> The task
Every line of the material below that holds the string "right" should be copied.

> Data section
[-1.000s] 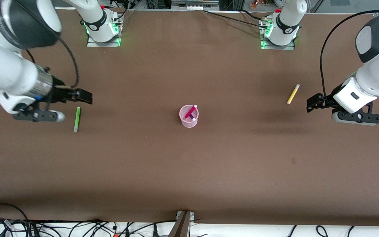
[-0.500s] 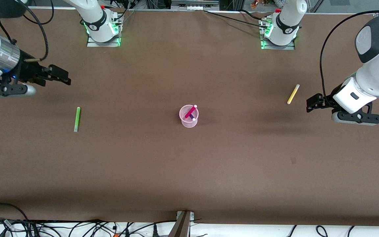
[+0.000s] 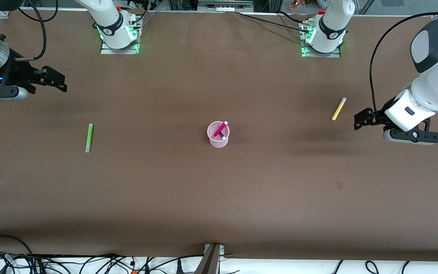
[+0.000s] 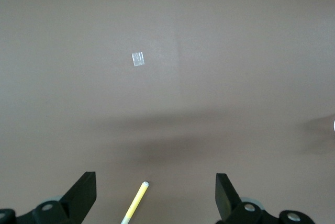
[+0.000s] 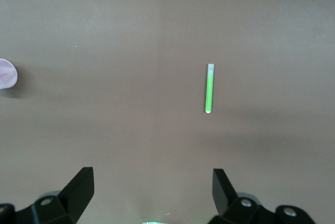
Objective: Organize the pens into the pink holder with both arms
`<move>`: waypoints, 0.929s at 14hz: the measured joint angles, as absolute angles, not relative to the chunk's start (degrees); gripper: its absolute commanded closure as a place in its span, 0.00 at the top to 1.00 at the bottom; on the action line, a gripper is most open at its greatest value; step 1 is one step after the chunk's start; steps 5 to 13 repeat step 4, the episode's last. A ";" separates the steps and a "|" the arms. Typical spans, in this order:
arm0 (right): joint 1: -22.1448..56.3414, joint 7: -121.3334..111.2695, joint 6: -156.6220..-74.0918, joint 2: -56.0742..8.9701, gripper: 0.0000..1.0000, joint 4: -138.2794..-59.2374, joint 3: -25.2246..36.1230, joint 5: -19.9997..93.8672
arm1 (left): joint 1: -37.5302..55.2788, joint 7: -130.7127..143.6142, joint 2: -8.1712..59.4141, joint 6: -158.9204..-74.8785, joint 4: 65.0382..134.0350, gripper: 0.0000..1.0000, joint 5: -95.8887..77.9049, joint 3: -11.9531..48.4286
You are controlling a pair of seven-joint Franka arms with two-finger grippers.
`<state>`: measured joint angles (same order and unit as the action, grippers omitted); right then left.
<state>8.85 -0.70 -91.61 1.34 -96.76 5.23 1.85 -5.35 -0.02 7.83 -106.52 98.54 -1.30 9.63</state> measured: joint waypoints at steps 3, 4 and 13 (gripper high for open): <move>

> Task solution
arm0 (right): joint 1: -22.1448..56.3414, joint 7: -121.3334..111.2695, joint 6: -156.6220..-74.0918, joint 2: -56.0742..8.9701, gripper: 0.0000..1.0000, joint 4: -138.2794..-59.2374, joint 3: -25.2246..36.1230, joint 5: -19.9997..93.8672
`<state>`: measured joint angles (same order and unit as the action, grippers omitted); right then left.

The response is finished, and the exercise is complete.